#### [GOAL OF THE EXERCISE]
Going down the listing below, print exactly each line from the one with "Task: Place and" up to and including the one with "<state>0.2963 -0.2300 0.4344", and skip the rest.
+--
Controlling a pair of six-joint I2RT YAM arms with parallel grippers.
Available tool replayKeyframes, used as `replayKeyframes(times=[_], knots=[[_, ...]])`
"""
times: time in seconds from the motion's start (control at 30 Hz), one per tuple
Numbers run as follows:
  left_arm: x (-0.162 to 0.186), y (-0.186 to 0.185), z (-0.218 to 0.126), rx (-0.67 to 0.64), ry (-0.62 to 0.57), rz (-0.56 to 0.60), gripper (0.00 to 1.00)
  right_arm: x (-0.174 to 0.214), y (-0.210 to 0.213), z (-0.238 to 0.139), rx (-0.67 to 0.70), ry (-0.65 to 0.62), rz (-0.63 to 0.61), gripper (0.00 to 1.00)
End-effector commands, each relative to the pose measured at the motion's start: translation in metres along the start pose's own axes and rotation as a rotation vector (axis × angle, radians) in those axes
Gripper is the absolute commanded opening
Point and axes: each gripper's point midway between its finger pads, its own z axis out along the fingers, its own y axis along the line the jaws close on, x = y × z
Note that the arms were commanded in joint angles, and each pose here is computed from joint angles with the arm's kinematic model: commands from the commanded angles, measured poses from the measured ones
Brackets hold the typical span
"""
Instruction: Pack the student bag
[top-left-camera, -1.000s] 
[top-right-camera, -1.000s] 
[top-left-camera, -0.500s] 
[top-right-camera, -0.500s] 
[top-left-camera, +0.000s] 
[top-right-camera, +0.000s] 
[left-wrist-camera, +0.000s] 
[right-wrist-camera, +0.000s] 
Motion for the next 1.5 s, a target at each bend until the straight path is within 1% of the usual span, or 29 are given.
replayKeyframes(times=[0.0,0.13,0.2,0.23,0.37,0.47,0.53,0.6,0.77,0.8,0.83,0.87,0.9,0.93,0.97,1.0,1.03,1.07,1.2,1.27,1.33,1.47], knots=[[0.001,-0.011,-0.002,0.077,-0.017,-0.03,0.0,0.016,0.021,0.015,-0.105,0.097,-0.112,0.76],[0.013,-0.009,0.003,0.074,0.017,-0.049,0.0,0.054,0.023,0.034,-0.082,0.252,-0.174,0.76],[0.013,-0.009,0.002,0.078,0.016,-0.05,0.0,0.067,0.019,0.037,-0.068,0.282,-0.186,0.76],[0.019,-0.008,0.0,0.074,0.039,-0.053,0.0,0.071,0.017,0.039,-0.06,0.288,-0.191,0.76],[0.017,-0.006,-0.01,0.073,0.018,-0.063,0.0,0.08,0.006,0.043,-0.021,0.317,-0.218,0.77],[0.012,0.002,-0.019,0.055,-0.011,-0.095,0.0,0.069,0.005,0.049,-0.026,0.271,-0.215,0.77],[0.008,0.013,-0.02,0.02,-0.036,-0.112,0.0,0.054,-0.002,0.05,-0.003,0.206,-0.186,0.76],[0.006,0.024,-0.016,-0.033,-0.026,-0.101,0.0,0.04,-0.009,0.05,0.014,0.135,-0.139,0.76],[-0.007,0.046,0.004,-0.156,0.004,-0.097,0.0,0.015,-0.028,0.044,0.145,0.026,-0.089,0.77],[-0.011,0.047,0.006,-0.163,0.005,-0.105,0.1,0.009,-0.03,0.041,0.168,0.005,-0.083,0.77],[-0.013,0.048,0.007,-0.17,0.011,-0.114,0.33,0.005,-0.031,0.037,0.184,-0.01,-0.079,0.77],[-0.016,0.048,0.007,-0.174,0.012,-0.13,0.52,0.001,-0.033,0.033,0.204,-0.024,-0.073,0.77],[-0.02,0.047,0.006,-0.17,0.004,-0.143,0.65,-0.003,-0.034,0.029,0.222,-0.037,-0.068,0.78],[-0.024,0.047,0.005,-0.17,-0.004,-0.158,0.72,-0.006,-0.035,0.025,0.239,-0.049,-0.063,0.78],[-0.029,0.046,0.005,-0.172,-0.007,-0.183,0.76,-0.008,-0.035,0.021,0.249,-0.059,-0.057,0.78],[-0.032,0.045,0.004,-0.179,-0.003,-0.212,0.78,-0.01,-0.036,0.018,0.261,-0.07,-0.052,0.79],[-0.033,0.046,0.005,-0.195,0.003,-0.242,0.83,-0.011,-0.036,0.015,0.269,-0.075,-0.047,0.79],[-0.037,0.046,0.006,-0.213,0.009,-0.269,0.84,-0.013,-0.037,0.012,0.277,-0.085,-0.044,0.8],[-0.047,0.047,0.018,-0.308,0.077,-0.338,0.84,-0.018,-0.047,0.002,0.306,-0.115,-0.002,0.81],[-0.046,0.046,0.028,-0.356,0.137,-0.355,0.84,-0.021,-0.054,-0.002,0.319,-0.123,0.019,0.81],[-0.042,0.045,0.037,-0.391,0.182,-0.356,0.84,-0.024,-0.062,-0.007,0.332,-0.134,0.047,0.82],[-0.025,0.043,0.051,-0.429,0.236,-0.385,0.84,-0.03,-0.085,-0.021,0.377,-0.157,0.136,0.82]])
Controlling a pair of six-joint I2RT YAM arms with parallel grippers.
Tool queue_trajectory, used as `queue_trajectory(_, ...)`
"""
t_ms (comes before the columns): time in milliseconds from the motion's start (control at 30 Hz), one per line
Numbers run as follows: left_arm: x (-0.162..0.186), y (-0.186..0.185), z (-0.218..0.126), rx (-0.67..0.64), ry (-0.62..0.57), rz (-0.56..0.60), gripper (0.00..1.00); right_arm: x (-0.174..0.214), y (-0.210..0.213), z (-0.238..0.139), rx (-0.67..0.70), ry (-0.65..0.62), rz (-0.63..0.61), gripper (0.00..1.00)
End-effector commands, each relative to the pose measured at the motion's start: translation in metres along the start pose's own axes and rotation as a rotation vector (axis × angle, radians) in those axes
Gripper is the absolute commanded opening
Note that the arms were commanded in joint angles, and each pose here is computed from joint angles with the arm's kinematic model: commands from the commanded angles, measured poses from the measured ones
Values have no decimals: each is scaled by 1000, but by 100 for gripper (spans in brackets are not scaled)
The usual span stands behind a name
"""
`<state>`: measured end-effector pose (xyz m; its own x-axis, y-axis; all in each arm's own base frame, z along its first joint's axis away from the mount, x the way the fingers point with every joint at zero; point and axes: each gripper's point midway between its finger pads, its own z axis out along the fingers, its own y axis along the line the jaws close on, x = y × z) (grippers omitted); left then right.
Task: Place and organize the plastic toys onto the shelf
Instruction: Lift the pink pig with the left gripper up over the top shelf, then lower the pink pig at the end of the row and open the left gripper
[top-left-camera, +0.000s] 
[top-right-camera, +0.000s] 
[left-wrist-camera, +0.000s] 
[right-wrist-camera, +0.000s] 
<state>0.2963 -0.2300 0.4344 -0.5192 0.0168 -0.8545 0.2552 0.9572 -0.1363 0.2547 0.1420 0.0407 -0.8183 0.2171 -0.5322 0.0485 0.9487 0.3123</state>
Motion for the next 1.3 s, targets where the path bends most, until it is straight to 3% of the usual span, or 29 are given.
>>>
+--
#### [PROBLEM SOLUTION]
Task: Place and organize the plastic toys onto the shelf
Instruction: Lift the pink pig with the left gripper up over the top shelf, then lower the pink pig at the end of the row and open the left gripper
[top-left-camera, +0.000s] 
[top-right-camera, +0.000s] 
[left-wrist-camera, +0.000s] 
[right-wrist-camera, +0.000s] 
<state>0.2963 -0.2300 0.4344 -0.5192 0.0168 -0.8545 0.2552 0.9572 -0.1363 0.2547 0.1420 0.0407 -0.8183 0.2171 -0.5322 0.0485 0.9487 0.3123</state>

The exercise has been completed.